When I run kmeans clustering in Mahoot I get two folders, clusters-x and clusteredPoints.

I have read cluster centers using cluster dumper, but I somehow can't get to clusteredPoints? Concretely, I need to do it from code.

The strange thing is that I file size in clusteredPoints is always 128 bytes, and when I try to loop through results, using next code, it just goes out of the loop, like there is no result, but I get the cluster centers, which leads to assumption that points are clustered.

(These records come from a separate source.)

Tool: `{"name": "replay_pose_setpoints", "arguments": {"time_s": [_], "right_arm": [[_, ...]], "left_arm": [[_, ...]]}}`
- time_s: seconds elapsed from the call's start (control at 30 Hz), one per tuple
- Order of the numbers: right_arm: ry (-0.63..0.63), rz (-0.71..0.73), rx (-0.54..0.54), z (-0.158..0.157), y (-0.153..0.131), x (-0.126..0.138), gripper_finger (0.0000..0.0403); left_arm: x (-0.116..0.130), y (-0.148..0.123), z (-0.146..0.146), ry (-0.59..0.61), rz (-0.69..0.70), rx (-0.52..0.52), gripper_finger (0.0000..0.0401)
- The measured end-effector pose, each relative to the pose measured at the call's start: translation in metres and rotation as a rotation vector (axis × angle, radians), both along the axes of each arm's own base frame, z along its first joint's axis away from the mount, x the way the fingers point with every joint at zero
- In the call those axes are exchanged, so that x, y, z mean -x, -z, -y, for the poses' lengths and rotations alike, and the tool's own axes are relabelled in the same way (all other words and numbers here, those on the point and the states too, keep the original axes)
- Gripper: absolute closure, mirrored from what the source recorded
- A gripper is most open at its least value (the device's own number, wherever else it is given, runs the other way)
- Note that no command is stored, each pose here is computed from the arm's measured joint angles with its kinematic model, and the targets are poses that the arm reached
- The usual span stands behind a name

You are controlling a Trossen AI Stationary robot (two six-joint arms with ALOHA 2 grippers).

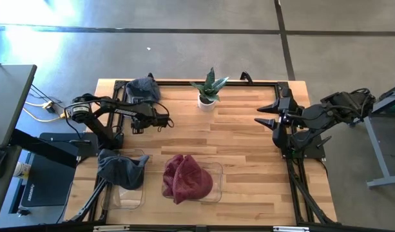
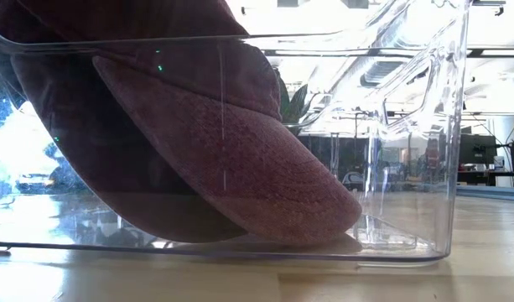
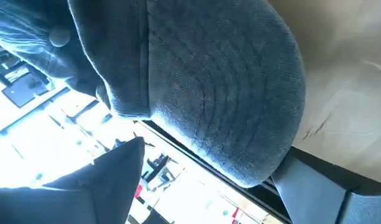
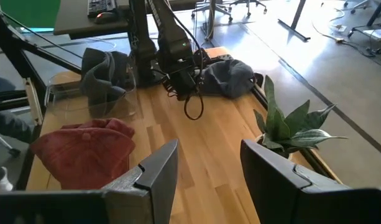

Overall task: Pick & Place hat
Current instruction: Put the blue cap into the left transparent bin

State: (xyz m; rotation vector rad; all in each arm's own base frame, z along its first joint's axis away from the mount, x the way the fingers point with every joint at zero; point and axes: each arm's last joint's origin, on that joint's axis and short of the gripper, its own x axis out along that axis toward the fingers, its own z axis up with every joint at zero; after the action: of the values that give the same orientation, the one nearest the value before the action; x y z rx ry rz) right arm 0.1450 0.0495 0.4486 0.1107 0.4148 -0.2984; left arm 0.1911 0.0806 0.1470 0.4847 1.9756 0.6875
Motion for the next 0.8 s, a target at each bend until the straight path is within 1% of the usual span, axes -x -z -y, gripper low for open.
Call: {"name": "replay_pose_setpoints", "arguments": {"time_s": [0.1,0.17,0.23,0.37,0.5,0.53,0.57,0.67,0.8], "right_arm": [[0.000,0.000,0.000,0.000,0.000,0.000,0.0233],[0.001,0.000,0.001,0.000,0.000,0.000,0.0233],[0.004,0.001,-0.001,0.000,0.000,0.000,0.0233],[0.014,0.004,0.004,0.000,0.000,0.000,0.0233],[0.026,0.007,0.011,0.001,0.000,0.000,0.0233],[0.027,0.008,0.011,0.001,0.000,0.000,0.0233],[0.027,0.007,0.011,0.001,0.000,0.000,0.0233],[0.026,0.006,0.015,0.001,0.000,0.000,0.0233],[0.023,0.005,0.019,0.001,0.000,0.000,0.0233]], "left_arm": [[0.000,0.000,0.000,0.000,0.001,-0.014,0.0094],[0.001,-0.001,-0.001,-0.008,0.001,-0.049,0.0118],[0.002,-0.002,-0.001,-0.017,-0.003,-0.077,0.0151],[0.005,-0.004,0.000,-0.048,-0.015,-0.098,0.0241],[0.006,-0.014,0.000,-0.074,-0.040,-0.119,0.0354],[0.005,-0.019,0.000,-0.071,-0.032,-0.132,0.0375],[0.003,-0.025,-0.001,-0.076,-0.020,-0.142,0.0385],[-0.003,-0.049,-0.003,-0.118,0.052,-0.189,0.0380],[-0.013,-0.102,-0.006,-0.202,0.207,-0.224,0.0395]]}}
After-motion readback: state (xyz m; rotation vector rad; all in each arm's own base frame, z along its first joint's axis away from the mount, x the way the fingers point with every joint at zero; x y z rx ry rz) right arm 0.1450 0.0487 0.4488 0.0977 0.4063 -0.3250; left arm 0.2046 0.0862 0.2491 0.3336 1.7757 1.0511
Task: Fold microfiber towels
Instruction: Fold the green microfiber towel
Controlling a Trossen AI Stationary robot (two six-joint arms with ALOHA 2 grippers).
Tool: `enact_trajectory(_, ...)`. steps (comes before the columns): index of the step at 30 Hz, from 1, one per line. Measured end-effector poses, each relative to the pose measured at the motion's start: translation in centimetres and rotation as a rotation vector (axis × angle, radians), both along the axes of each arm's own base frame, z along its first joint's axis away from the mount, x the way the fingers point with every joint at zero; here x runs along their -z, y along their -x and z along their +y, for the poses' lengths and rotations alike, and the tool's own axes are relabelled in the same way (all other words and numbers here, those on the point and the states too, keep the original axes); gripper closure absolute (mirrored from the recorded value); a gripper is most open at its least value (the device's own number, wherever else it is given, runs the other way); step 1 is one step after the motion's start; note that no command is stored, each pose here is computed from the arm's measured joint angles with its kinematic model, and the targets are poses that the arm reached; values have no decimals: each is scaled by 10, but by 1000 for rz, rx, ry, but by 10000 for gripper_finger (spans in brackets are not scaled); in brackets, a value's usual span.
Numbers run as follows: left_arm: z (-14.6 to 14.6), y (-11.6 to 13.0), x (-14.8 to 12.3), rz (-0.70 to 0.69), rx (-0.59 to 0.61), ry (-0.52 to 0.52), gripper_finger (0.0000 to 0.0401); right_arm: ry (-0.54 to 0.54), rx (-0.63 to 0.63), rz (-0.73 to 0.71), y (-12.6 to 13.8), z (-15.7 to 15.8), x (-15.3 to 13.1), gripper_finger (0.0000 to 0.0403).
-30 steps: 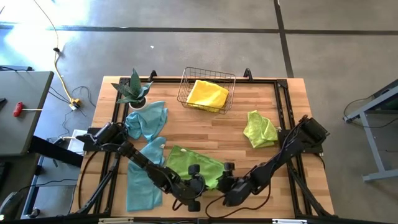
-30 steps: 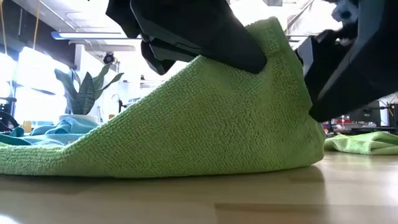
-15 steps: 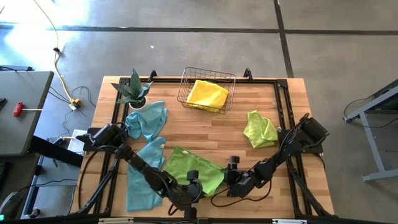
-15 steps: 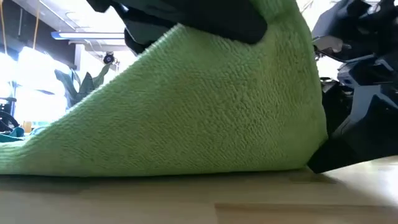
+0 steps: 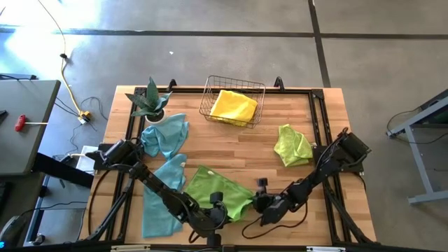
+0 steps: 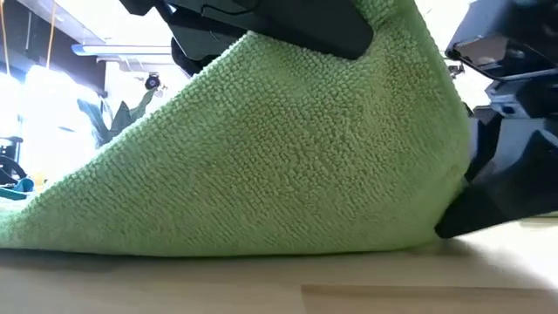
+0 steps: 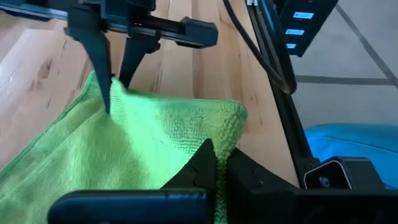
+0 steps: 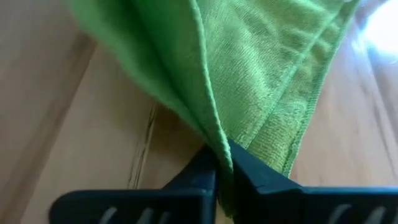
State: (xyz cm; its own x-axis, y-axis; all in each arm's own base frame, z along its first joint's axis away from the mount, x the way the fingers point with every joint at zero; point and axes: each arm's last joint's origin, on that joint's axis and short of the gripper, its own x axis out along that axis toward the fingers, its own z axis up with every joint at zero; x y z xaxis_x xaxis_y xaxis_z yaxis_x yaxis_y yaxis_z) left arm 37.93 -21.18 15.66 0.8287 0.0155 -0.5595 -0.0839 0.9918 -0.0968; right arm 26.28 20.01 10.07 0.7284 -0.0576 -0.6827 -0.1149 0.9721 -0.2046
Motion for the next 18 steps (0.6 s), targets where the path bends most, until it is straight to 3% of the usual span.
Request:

    IntWritable key = new IntWritable();
    WeightedPropertyVectorWritable value = new WeightedPropertyVectorWritable();
    while (reader.next(key, value)) {
        System.out.println(
        value.toString() + " belongs to cluster " + key.toString());
    }

It just goes out of the loop?

It is really strange, any help would be great, thanks.

1

1 Answers

1
votes

You need to open up your final cluster file ('clusteredPoints/part-m-0') with:

Configuration conf = new Configuration();
FileSystem fs = FileSystem.get(conf);
SequenceFile.Reader reader = new SequenceFile.Reader(fs, new Path("output/clusteredPoints/part-m-0"), conf);

then, assuming your keys are int's, iterate through it (as you already did), with:

IntWritable key = new IntWritable();
    WeightedPropertyVectorWritable value = new WeightedPropertyVectorWritable();
    while (reader.next(key, value)) {
        LOG.info("{} belongs to cluster {}", value.toString(), key.toString());
    }
    reader.close();

I can post a fully working example if you still have trouble doing this.